Although he does lament the need for levity to break up meditation on even the joys of heaven, which our carnal nature regards as tedious, and recommends humor as sauce rather than as meat, More is not above breaking up his own serious subject matter with funny stories, apparently derived from his own domestic life. Witness Vincent’s tale of a relative and her long-suffering husband:
This woman’s husband took much pleasure in the attitude and behavior of another honorable man, and therefore spent a lot of time with him. In fact, more often than not, he was away from home at mealtime. Well, one day it happened that both he and his wife dined with that neighbor of theirs, and she playfully picked a fight with this man for making her husband feel so happy elsewhere that she could never keep him at home. “Actually, ma’am,” he said (for he had a dry sense of humor), “nothing keeps him in my company but just one thing. Give him the same thing, and he’ll never be away from you.” “What wonderful thing might that be?” our relative then asked. “Indeed, ma’am,” he said, “your husband dearly loves to talk, and when he’s with me I let him have all the words.” “ALL the words?” she asked. “Well,” she said, “I’m quite willing and content to let him have all the words just as he’s always had them – which is, I speak them all myself and give them all to him. In that way, for all I care, he can still have them all. But to say that in some other way he shall have them all – you can keep him forever, rather than he get the half!”

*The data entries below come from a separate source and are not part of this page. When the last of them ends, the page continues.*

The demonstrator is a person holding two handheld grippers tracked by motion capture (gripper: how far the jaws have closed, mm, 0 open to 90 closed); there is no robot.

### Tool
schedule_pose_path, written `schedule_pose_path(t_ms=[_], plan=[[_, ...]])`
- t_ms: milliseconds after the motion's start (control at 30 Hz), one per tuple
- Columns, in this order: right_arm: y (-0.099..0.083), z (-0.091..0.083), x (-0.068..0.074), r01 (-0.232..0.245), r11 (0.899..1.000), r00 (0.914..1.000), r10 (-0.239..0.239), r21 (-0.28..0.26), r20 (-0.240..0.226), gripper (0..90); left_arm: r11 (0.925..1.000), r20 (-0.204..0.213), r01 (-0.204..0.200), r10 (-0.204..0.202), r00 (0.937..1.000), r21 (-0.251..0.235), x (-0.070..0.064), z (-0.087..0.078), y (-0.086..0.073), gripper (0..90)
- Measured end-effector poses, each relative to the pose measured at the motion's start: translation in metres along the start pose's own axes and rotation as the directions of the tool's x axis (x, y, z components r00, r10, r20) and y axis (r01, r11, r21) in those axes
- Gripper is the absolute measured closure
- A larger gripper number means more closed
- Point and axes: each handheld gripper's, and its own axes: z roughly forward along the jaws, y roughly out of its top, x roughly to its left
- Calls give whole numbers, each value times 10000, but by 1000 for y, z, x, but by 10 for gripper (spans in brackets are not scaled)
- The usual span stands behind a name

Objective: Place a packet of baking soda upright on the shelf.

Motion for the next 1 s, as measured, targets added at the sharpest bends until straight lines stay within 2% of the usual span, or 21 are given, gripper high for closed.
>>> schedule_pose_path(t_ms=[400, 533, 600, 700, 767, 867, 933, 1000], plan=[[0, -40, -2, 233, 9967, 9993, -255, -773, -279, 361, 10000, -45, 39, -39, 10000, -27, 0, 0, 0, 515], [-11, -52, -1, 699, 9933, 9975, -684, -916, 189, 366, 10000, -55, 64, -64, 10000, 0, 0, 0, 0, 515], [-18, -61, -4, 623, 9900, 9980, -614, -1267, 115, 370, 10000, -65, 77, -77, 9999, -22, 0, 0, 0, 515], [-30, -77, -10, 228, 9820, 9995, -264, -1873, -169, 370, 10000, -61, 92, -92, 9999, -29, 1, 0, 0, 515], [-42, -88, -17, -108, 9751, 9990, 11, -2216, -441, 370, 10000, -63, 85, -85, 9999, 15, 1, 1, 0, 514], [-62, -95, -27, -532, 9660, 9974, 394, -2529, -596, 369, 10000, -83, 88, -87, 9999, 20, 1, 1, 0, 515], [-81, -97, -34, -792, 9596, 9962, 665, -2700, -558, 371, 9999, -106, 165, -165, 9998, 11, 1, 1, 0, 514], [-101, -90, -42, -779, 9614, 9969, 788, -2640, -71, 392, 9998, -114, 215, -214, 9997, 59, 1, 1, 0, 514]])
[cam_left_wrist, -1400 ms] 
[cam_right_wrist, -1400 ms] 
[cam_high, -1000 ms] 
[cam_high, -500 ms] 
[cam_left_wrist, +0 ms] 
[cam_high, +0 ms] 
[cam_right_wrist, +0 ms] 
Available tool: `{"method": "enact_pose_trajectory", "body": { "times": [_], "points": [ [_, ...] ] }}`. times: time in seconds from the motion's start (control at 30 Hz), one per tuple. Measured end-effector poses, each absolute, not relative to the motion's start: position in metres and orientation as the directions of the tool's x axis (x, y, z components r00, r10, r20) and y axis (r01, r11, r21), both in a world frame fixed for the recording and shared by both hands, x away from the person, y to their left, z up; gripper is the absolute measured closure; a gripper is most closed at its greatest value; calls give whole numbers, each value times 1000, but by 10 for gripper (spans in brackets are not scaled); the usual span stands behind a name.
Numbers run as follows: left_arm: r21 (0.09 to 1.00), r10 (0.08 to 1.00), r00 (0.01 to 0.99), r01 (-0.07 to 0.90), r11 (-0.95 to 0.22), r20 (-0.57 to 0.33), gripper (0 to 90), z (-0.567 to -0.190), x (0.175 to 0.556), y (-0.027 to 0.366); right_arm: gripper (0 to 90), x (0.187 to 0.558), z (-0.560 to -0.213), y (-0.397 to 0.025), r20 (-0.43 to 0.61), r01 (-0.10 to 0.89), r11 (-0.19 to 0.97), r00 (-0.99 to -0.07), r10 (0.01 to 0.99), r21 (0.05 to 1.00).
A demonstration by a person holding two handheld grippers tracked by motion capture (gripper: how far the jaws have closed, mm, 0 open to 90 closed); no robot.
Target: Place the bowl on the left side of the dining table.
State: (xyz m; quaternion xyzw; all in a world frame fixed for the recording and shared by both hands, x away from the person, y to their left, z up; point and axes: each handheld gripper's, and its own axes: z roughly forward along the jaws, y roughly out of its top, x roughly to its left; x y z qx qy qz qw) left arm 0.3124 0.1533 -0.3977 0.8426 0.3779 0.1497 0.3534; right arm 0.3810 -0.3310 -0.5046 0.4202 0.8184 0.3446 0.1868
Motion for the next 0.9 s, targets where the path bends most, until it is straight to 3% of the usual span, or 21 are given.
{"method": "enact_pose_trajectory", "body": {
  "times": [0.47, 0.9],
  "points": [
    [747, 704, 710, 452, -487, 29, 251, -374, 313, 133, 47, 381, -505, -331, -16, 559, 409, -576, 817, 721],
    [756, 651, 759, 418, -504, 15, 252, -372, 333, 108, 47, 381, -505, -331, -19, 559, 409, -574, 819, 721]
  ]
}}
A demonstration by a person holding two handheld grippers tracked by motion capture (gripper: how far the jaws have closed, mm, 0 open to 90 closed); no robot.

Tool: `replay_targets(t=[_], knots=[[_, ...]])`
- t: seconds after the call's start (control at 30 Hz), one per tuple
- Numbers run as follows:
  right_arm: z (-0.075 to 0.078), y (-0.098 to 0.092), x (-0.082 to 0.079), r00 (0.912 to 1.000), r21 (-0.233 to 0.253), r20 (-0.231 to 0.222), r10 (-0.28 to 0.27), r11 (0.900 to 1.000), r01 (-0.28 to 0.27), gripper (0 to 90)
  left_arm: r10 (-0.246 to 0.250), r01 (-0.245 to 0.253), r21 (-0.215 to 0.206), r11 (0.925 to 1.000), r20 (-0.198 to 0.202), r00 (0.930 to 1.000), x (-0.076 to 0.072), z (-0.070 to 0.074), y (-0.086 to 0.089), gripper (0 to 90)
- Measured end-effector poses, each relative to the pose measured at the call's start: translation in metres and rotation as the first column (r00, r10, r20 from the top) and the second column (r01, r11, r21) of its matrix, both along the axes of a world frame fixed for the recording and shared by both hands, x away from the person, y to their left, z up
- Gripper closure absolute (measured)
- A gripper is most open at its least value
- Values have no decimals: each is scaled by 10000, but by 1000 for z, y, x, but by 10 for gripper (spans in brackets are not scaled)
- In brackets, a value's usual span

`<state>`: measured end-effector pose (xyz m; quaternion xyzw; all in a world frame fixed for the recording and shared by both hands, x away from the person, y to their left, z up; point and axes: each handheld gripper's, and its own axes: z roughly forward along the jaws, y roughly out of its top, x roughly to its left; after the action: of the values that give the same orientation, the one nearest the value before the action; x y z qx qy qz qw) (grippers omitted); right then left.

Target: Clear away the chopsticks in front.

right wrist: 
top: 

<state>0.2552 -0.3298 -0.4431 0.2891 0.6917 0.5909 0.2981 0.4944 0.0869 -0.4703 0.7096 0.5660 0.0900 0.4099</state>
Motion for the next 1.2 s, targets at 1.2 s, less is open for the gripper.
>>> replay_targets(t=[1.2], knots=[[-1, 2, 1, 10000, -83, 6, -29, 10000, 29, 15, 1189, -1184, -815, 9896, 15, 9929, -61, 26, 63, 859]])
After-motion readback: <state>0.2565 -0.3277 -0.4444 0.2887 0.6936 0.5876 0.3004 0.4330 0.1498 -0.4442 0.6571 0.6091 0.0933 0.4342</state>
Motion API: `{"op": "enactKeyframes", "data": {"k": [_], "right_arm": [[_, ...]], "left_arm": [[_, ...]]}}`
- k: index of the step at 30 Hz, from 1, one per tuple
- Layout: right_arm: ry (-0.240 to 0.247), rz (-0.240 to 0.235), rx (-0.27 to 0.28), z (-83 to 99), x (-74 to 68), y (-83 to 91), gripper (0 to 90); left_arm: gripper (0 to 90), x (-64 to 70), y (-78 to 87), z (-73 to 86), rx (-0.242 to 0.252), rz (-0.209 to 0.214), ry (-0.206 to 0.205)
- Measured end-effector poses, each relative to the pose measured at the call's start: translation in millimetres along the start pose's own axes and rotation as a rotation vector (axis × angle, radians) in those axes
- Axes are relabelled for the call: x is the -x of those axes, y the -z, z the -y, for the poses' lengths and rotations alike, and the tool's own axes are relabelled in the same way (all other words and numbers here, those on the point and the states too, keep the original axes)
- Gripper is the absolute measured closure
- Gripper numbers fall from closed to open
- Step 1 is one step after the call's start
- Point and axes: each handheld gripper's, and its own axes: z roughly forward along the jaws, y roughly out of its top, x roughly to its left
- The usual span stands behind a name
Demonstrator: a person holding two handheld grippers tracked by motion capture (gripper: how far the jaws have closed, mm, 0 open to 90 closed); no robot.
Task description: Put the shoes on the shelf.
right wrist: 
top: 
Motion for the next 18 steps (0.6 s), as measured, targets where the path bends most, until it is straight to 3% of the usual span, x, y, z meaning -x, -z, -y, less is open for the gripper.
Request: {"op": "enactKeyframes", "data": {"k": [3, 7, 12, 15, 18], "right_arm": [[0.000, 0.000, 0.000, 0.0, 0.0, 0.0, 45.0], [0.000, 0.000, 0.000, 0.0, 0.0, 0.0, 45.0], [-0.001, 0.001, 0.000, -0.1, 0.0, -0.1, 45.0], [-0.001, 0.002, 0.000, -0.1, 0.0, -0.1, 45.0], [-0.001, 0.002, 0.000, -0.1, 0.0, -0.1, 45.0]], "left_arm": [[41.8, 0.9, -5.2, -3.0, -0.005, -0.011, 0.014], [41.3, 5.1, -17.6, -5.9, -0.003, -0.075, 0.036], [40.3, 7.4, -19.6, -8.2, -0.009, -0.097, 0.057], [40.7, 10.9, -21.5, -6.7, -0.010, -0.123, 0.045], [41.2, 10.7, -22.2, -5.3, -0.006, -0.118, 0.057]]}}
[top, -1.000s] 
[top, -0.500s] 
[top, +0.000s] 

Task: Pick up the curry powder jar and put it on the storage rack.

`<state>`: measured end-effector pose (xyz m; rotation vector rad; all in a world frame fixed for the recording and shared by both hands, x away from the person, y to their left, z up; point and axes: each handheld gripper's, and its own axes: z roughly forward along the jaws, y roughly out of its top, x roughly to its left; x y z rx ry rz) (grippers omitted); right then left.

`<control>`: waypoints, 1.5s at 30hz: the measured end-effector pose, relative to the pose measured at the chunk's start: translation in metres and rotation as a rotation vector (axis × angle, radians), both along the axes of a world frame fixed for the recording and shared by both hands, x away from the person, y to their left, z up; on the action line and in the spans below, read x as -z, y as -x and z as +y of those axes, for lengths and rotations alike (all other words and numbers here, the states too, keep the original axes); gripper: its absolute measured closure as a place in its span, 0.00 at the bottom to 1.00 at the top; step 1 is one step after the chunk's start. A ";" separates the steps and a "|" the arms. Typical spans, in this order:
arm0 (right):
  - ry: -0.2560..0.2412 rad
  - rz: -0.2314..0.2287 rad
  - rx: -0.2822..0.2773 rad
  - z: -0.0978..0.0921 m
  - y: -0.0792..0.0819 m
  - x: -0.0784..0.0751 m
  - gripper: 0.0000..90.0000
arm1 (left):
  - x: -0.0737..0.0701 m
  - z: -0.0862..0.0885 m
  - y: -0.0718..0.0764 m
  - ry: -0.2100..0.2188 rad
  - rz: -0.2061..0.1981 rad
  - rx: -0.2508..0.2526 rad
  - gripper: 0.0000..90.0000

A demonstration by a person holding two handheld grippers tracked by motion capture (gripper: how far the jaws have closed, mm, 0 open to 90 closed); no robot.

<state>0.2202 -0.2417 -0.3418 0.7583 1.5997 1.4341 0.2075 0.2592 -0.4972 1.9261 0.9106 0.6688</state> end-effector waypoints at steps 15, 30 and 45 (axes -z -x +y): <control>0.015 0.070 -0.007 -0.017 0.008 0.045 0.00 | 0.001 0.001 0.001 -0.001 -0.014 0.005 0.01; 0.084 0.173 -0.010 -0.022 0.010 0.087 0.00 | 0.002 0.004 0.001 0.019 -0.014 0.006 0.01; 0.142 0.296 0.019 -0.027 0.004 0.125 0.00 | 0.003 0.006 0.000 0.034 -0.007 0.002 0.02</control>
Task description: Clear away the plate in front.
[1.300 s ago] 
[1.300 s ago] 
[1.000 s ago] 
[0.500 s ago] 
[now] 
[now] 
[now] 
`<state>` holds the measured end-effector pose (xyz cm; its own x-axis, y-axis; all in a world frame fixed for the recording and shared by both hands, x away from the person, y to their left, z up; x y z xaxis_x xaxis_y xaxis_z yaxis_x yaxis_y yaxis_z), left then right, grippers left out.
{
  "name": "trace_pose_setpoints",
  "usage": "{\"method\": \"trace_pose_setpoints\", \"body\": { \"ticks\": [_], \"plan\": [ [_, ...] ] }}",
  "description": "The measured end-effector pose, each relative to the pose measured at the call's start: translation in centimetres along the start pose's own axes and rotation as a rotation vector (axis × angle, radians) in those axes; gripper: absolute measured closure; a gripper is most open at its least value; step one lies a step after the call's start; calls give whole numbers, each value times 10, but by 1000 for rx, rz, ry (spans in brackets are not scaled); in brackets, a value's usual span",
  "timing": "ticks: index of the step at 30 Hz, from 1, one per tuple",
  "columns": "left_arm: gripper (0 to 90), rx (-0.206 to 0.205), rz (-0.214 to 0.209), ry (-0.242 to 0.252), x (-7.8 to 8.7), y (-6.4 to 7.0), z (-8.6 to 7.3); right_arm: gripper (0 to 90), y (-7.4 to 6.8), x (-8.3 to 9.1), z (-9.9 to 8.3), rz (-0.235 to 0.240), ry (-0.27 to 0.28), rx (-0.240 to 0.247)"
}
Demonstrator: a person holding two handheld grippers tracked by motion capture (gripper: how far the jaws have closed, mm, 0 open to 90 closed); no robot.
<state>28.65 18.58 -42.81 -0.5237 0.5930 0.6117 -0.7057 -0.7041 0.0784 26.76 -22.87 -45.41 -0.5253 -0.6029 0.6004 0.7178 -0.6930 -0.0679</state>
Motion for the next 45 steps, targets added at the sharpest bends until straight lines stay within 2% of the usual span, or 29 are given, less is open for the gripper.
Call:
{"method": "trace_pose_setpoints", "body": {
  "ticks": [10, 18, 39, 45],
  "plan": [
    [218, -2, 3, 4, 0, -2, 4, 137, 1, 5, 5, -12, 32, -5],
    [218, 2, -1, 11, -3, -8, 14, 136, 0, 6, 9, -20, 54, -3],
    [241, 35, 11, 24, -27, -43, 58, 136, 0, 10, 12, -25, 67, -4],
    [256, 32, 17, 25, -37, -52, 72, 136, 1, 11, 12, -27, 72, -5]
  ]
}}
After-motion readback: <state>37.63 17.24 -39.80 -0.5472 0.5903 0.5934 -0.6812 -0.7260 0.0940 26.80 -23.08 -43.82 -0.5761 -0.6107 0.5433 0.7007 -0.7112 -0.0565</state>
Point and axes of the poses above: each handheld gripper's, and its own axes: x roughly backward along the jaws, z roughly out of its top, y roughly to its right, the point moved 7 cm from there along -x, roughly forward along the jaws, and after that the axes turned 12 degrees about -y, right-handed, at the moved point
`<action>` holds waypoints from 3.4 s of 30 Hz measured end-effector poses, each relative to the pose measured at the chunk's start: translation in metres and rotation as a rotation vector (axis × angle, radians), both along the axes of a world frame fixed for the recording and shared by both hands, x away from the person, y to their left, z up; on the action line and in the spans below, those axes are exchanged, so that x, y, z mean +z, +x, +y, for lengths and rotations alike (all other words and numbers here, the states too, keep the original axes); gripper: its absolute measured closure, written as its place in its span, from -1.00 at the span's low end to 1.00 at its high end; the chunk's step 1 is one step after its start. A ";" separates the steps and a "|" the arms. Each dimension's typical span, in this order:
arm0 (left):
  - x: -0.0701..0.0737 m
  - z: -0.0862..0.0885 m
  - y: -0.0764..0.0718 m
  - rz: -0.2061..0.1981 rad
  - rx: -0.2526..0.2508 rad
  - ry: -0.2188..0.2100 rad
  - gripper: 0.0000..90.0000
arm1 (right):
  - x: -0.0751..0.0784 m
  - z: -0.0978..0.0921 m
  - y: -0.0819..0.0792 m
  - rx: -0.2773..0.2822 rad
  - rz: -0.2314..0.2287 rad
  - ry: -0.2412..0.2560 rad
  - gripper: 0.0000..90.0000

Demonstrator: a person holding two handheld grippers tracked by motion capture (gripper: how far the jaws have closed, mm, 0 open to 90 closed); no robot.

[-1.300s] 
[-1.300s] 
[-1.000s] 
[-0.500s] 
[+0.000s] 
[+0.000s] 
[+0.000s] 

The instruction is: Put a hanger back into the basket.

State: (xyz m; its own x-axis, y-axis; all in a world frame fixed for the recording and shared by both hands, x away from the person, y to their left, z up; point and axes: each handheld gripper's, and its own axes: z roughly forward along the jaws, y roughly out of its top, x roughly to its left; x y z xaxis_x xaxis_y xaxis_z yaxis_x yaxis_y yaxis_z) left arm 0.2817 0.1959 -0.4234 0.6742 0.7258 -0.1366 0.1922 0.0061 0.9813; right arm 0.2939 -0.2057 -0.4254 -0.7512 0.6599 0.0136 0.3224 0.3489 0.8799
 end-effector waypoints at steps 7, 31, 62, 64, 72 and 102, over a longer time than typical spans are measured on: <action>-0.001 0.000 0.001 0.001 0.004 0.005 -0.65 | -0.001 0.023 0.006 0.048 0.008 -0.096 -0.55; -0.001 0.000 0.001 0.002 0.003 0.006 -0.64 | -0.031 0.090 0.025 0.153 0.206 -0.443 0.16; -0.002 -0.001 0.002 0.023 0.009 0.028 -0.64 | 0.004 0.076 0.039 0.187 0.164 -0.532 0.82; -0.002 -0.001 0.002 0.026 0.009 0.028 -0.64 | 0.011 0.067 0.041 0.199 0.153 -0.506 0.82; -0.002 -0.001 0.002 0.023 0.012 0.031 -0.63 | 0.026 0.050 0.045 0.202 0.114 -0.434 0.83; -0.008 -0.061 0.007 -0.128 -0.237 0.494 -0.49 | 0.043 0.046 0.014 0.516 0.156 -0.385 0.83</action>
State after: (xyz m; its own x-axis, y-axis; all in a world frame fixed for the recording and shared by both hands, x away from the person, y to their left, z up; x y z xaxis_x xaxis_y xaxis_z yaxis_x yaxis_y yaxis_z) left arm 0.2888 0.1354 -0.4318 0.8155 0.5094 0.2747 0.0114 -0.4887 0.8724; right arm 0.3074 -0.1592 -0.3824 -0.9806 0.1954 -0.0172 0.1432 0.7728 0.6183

Or Uncle Anthony’s story of the confession of the nagging wife:
…a certain nagging wife, when she came home from confession one day, told her husband [what] she was going to do. “Cheer up, man,” she said, “for today, thanks be to God, I made a very good confession and got thoroughly absolved. So now I intend to stop all my old nagging, and star over afresh!”
More clearly understood that a spoonful of sugar helps the medicine go down, and he used it to great effect.

When I was a kid, there were few things I hated worse than writing a book report. They weren’t as bad during my college years, when I was working toward my degree in English, though they were still onerous, mostly because I was being made to do them. Now that I am all grown up, and at the service of accused criminals rather than professors, I write book reports for fun. I suppose it’s because I enjoy the books in question so much that I want others to read them also, and get as much out of them as I have. The Dialogue of Comfort against Tribulation is one such book.

But the day I start doing story problems for fun, somebody better book me a straitjacket and a corner in the rubber room.